Lateralidad cruzada

Lateralidad cruzada: qué es y cómo afecta a su aprendizaje

La lateralidad cruzada es un problema que afecta a una pequeña porción de la población, pero que aun así es bastante importante ya que acarrea diversos problemas. Aquí te explicamos cómo se manifiesta y cuáles son sus síntomas más comunes.

Nuestro cerebro es el órgano más complejo del cuerpo humano, y del que menos sabemos a día de hoy. Su manera de funcionar sigue siendo un misterio para los científicos, quienes conocen una porción demasiado pequeña para la importancia que tiene en nuestro organismo. Algo que sí sabemos es que está dividido en dos, hemisferio derecho y hemisferio izquierdo, y cada uno se encarga de diferentes misiones, además de la parte contraria del cuerpo, es decir, el hemisferio izquierdo se encarga de dar órdenes a la parte derecha de nuestro cuerpo, y viceversa. Esta función la denominamos lateralidad, y de ella proviene que nos denominemos zurdos o diestros: según el lado que mejor dominemos, seremos uno u otro, pero siendo uno u otro, esta funcionalidad debe ser homogénea, es decir, la misma para la mano, pierna y pie, ojos, oídos y cervicales. Cuando esto no se produce, hablamos de lateralidad cruzada.

Aunque es importante que los niños tenga destreza con ambos manos y pies, los niños deben construir bien su lateralidad para no crecer con impedimentos. Un ejemplo de este problema sería un niño que escribe y camina con sus extremidades diestras, pero ojo y oído dominante zurdo. Esto causará en el niño unas ciertas dificultades motrices, y del aprendizaje, ya que será el doble de difícil que para quien tenga una lateralidad definida.

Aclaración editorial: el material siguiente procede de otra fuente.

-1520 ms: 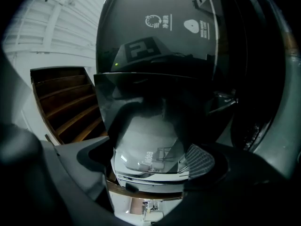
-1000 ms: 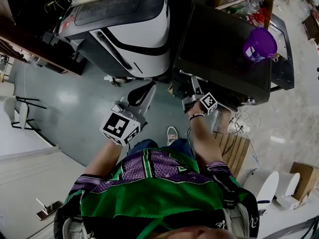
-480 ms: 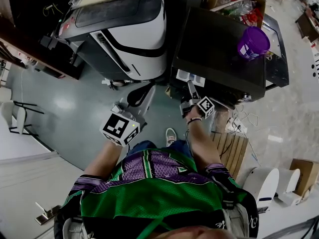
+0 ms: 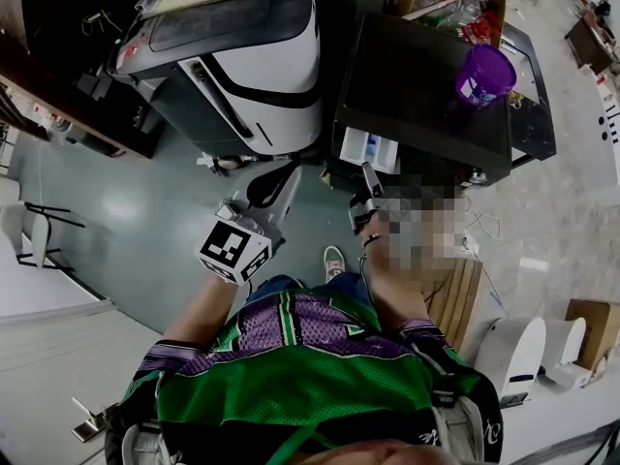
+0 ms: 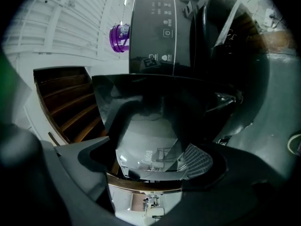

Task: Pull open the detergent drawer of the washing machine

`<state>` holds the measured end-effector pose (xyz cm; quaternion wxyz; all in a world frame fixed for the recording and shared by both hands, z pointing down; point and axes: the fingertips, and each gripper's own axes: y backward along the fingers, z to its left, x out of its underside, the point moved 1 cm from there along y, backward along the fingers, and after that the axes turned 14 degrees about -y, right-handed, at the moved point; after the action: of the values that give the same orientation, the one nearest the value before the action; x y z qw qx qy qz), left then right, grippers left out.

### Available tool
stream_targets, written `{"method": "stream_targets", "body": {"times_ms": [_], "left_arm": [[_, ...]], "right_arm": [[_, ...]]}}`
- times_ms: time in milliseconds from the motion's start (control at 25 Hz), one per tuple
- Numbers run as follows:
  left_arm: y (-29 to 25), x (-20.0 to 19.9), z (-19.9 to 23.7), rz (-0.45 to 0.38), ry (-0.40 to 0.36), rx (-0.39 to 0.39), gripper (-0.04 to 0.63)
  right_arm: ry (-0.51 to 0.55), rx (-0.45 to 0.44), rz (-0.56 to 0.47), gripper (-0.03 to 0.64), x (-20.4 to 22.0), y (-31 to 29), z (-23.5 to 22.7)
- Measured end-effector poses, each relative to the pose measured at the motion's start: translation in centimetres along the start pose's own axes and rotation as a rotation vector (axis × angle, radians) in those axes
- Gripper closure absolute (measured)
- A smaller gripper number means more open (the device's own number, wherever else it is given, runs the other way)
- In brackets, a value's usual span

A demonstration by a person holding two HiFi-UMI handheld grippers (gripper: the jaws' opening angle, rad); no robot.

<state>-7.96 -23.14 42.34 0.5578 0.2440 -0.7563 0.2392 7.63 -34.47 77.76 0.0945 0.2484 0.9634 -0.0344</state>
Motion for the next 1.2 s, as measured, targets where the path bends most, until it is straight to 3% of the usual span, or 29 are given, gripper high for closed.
{"method": "stream_targets", "body": {"times_ms": [840,1200], "left_arm": [[6.8,0.4,-0.3,-0.002,0.005,-0.014,0.578],[9.7,0.5,0.2,-0.025,0.033,-0.027,0.578]], "right_arm": [[-0.017,0.032,-0.048,0.16,2.1,3.8,-1.0],[0.058,0.06,-0.051,0.16,4.0,6.3,0.4]]}}
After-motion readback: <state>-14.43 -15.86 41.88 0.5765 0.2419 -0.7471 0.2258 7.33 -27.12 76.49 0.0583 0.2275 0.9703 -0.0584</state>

Son varios los contratiempos que la lateralidad cruzada acarrea:

  • Dificultad para leer, escribir y en el cálculo
  • Errores al leer
  • No distinguen bien las letras, sustituyéndolas entre ellas.
  • Desorientación en el tiempo y espacio.
  • Torpeza y lentitud psicomotriz.
  • Dificultad para resolver operaciones de matemáticas.
  • Inversiones en la lectura y escritura tanto con números como con letras.
  • Problemas para tomar decisiones.
  • Poco equilibrio.
  • No tienen buena orientación.
  • Mejor comprensión de la información oída que escrita.
  • También encontramos algún síntoma psicológico: desmotivación por la dificultad para diferentes ejercicios, irritabilidad, desesperanza, dificultades de atención

Además, la lateralidad cruzada puede manifestarse en diferentes formas: encontramos a los ambidiestros (pueden usar por igual las dos partes del cuerpo), y a zurdos/diestros disarmónicos, quienes  diferencian las tareas según con el lado de preferencia para realizarlas.

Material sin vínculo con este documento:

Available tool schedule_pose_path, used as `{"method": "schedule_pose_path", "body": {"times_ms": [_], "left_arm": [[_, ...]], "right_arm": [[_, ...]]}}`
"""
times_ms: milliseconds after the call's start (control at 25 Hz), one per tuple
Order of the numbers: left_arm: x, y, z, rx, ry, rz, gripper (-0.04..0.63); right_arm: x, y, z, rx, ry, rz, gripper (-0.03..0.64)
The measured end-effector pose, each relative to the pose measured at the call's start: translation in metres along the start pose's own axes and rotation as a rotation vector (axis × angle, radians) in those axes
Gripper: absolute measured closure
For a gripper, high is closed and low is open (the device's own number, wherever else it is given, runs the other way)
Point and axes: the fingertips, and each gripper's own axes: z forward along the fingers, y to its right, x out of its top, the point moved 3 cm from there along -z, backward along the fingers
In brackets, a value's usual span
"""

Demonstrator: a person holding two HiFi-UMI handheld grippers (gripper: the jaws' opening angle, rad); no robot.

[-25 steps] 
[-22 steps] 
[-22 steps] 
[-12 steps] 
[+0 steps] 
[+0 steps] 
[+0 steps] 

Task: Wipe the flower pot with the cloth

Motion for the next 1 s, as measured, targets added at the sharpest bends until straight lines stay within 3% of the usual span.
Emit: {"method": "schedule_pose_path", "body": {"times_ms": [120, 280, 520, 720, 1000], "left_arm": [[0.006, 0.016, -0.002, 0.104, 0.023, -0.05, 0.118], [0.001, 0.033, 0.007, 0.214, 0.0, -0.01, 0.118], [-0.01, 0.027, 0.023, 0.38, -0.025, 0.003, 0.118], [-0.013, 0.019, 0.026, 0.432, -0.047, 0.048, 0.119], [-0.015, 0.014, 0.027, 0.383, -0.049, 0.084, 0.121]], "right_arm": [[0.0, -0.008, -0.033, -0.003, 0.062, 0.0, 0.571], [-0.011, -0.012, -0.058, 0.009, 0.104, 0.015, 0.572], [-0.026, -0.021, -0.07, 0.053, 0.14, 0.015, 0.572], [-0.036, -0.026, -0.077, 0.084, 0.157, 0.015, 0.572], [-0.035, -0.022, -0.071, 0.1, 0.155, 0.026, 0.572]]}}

Muchos padres creen que sus hijos simplemente tienen la aptitud de utilizar indistintamente una mano u otra, o que ser ambidiestros es un rasgo de su carácter, sin embargo hay que educar al niño desde pequeño a que realice las actividades con una preferencia de lateralidad totalmente clara.

Tiene tratamiento

El proceso de lateralización en nuestro cuerpo finaliza a los cinco años, por lo que se recomienda realizar las pruebas a partir de los cuatro años ya que antes no sería fiable. También es aconsejable tratarlo cuanto antes, pues cuanto más pase el tiempo, más se agravarán los síntomas. Aun así, no debemos preocuparnos si nos diagnostican en edad adulta, se cura a cualquier edad con un porcentaje de recuperación del 100% en la mayoría de los casos. Lo que no se debe hacer de ningún modo es esperar a que el niño “madure” y que se le pase, ya que no ocurrirá. Tampoco debemos alarmarnos ante su diagnóstico. No es una afectación grave y hay personas que viven con ello de por vida, pero es aconsejable que un médico estudie el caso ya que puede ser perjudicial corregir la tendencia natural de esta persona

Carolina Laguna, psicóloga de Psicólogos Pozuelo, nos da unas pautas para poder tratar al niño jugando en casa:

  • Podemos jugar al juego de los piratas si el problema es en la vista, en el que se realiza alguna actividad (el pilla-pilla, o un puzzle) con un "parche pirata" en el ojo izquierdo, luego en el ojo derecho y luego sin parche
  • Para el índice auditivo, sería escuchar música o un cuento a un volumen bajo por un oído e intentar descifrar el mensaje, luego por el otro y finalmente por los dos.
  • A nivel manual, podemos realizar actividades artísticas, como pintar con pincel o ceras, siempre primero una mano, luego la otra y luego las dos.
  • Para el índice podal, podemos hacer una carrera a la pata coja, un ratito con la izquierda, otro con la derecha y luego saltando con los pies juntos.